Antifederalist No. 72 

ON THE ELECTORAL COLLEGE; ON REELIGIBILITY OF THE PRESIDENT 


     By an anonymous writer "REPUBLICUS," appearing in The 
Kentucky Gazette on March 1, 1788. 



     . .  I go now to Art. 2, Sec. 1, which vest the supreme 
continental executive power in a president-in order to the choice 
of whom, the legislative body of each state is empowered to point 
out to their constituents some mode of choice, or (to save 
trouble) may choose themselves, a certain number of electors, who 
shall meet in their respective states, and vote by ballot, for 
two persons, one of whom, at least, shall not be an inhabitant of 
the same state with themselves.  Or in other words, they shall 
vote for two, one or both of whom they know nothing of.  An 
extraordinary refinement this, on the plain simple business of 
election; and of which the grand convention have certainly the 
honor of being the first inventors; and that for an officer too, 
of so much importance as a president - invested with legislative 
and executive powers; who is to be commander in chief of the 
army, navy, militia, etc.; grant reprieves and pardons; have a 
temporary negative on all bills and resolves; convene and adjourn 
both houses of congress; be supreme conservator of laws; 
commission all officers; make treaties; and who is to continue 
four years, and is only removable on conviction of treason or 
bribery, and triable only by the senate, who are to be his own 
council, whose interest in every instance runs parallel with his 
own, and who are neither the officers of the people, nor 
accountable to them. 
     Is it then become necessary, that a free people should first 
resign their right of suffrage into other hands besides their 
own, and then, secondly, that they to whom they resign it should 
be compelled to choose men, whose persons, characters, manners, 
or principles they know nothing of?  And, after all (excepting 
some such change as is not likely to happen twice in the same 
century) to intrust Congress with the final decision at last?  Is 
it necessary, is it rational, that the sacred rights of mankind 
should thus dwindle down to Electors of electors, and those again 
electors of other electors?  This seems to be degrading them even 
below the prophetical curse denounced by the good old patriarch, 
on the offspring of his degenerate son: "servant of servants". . 
. 
    Again I would ask (considering how prone mankind are to 
engross power, and then to abuse it) is it not probable, at least 
possible, that the president who is to be vested with all this 
demiomnipotence - who is not chosen by the community; and who 
consequently, as to them, is irresponsible and independent-that 
he, I say, by a few artful and dependent emissaries in Congress, 
may not only perpetuate his own personal administration, but also 
make it hereditary?  By the same means, he may render his 
suspensive power over the laws as operative and permanent as that 
of G. the 3d over the acts of the British parliament; and under 
the modest title of president, may exercise the combined 
authority of legislation and execution, in a latitude yet 
unthought of.  Upon his being invested with those powers a second 
or third time, he may acquire such enormous influence-as, added 
to his uncontrollable power over the army, navy, and militia; 
together with his private interest in the officers of all these 
different departments, who are all to be appointed by himself, 
and so his creatures, in the true political sense of the word; 
and more especially when added to all this, he has the power of 
forming treaties and alliances, and calling them to his 
assistance-that he may, I say, under all these advantages and 
almost irresistible temptations, on some pretended pique, 
haughtily and contemptuously, turn our poor lower house (the only 
shadow of liberty we shall have left) out of doors, and give us 
law at the bayonet's point.  Or, may not the senate, who are 
nearly in the same situation, with respect to the people, from 
similar motives and by similar means, erect themselves easily 
into an oligarchy, towards which they have already attempted so 
large a stride?  To one of which channels, or rather to a 
confluence of both, we seem to be fast gliding away; and the 
moment we arrive at it-farewell liberty. . . . 

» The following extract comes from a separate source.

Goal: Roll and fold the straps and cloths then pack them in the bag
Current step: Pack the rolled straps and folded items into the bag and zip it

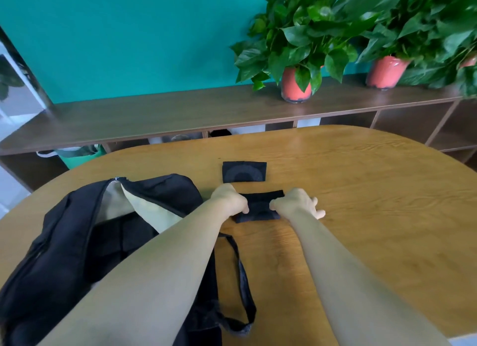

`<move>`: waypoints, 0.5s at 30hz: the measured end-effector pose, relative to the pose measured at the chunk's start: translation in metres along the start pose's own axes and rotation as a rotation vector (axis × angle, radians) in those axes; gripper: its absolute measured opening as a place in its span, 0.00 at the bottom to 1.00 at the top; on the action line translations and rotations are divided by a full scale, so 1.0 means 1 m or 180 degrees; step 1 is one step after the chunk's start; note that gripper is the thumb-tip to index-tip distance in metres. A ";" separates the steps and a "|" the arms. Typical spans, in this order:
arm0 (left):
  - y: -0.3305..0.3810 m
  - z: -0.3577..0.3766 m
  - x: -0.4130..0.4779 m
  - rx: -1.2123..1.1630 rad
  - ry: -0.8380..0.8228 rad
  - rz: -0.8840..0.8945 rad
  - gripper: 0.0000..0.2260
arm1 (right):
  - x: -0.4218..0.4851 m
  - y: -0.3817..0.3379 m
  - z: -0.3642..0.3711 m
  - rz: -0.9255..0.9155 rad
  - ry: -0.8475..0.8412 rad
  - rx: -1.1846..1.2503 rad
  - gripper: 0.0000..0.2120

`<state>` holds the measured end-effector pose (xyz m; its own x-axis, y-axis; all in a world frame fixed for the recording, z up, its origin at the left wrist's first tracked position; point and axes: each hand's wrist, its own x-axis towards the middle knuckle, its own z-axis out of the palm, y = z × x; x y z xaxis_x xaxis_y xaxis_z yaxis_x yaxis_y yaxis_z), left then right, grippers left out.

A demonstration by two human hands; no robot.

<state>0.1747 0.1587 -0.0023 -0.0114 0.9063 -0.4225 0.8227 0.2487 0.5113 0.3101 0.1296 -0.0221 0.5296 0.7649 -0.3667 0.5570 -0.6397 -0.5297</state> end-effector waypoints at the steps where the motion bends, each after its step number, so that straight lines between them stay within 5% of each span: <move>1: 0.000 0.000 -0.003 -0.0037 0.0012 0.0030 0.16 | -0.003 0.002 -0.003 0.0012 -0.0042 0.0094 0.03; 5: 0.000 -0.010 -0.022 -0.0264 0.0041 0.0220 0.18 | -0.015 0.014 -0.011 -0.0012 -0.0206 0.0662 0.06; 13: -0.031 -0.077 -0.101 -0.0832 0.0007 0.0465 0.10 | -0.075 -0.002 -0.022 -0.0596 -0.0410 0.1597 0.29; 15: -0.055 -0.095 -0.119 -0.0902 0.0084 0.0454 0.06 | -0.100 -0.013 -0.019 -0.0800 -0.0462 0.1633 0.27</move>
<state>0.0771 0.0693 0.0908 0.0749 0.9465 -0.3140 0.6260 0.2004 0.7536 0.2616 0.0601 0.0359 0.3083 0.9139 -0.2639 0.2542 -0.3465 -0.9030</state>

     To conclude, I can think of but one source of right to 
government, or any branch of it-and that is THE PEOPLE. They, and 
only they, have a right to determine whether they will make laws, 
or execute them, or do both in a collective body, or by a 
delegated authority. Delegation is a positive actual investiture.  

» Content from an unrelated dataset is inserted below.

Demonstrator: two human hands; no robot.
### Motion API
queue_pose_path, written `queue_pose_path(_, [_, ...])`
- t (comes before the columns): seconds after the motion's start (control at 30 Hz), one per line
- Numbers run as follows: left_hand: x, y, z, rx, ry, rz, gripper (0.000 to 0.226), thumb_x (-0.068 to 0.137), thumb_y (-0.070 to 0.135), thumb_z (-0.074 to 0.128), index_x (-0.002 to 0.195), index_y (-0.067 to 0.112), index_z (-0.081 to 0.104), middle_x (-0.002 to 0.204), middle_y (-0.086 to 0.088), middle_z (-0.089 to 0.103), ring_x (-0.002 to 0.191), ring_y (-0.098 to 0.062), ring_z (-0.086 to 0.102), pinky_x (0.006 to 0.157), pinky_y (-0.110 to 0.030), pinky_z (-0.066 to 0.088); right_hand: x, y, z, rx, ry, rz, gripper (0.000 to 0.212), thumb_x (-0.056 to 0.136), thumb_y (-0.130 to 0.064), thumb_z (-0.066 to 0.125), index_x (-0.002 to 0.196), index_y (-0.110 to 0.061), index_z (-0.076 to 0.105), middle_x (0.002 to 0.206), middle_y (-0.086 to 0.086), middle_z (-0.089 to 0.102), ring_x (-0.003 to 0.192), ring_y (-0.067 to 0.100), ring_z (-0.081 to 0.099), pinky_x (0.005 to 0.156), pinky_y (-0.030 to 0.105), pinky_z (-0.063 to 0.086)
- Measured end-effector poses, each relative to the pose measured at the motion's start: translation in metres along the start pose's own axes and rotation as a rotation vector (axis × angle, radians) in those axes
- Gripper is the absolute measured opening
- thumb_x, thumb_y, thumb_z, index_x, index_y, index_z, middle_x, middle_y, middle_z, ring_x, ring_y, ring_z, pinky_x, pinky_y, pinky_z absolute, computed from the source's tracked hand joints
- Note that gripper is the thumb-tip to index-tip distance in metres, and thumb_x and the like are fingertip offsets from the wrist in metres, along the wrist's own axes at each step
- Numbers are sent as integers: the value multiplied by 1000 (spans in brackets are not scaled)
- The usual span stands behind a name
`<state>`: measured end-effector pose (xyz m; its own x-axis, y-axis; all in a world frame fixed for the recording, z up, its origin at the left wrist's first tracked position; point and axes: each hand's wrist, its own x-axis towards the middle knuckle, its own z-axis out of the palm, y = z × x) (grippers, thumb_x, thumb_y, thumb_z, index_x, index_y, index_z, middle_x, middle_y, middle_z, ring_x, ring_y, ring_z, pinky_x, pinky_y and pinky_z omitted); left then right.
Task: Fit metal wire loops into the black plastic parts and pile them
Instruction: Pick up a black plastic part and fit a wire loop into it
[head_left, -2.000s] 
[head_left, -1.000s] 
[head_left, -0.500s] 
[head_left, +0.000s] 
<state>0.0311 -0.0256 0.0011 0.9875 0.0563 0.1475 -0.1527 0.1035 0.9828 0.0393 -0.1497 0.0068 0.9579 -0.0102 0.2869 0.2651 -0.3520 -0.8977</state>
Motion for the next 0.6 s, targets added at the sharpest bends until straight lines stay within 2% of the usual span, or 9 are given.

Therefore if any people are subjected to an authority which they 
have not thus actually chosen-even though they may have tamely 
submitted to it-yet it is not their legitimate government.  They 
are wholly passive, and as far as they are so, are in a state of 
slavery.  Thank heaven we are not yet arrived at that state.  And 
while we continue to have sense enough to discover and detect, 
and virtue en(>ugh to detest and oppose every attempt, either of 
force or fraud, either from without or within, to bring us into 
it, we never will. 
     Let us therefore continue united in the cause of rational 
liberty.  Let unity and liberty be our mark as well as our motto.  
For only such an union can secure our freedom; and division will 
inevitably destroy it.  Thus a mountain of sand may peace meal 
[sic] be removed by the feeble hands of a child; but if 
consolidated into a rock, it mocks the united efforts of mankind, 
and can only fall in a general wreck of nature.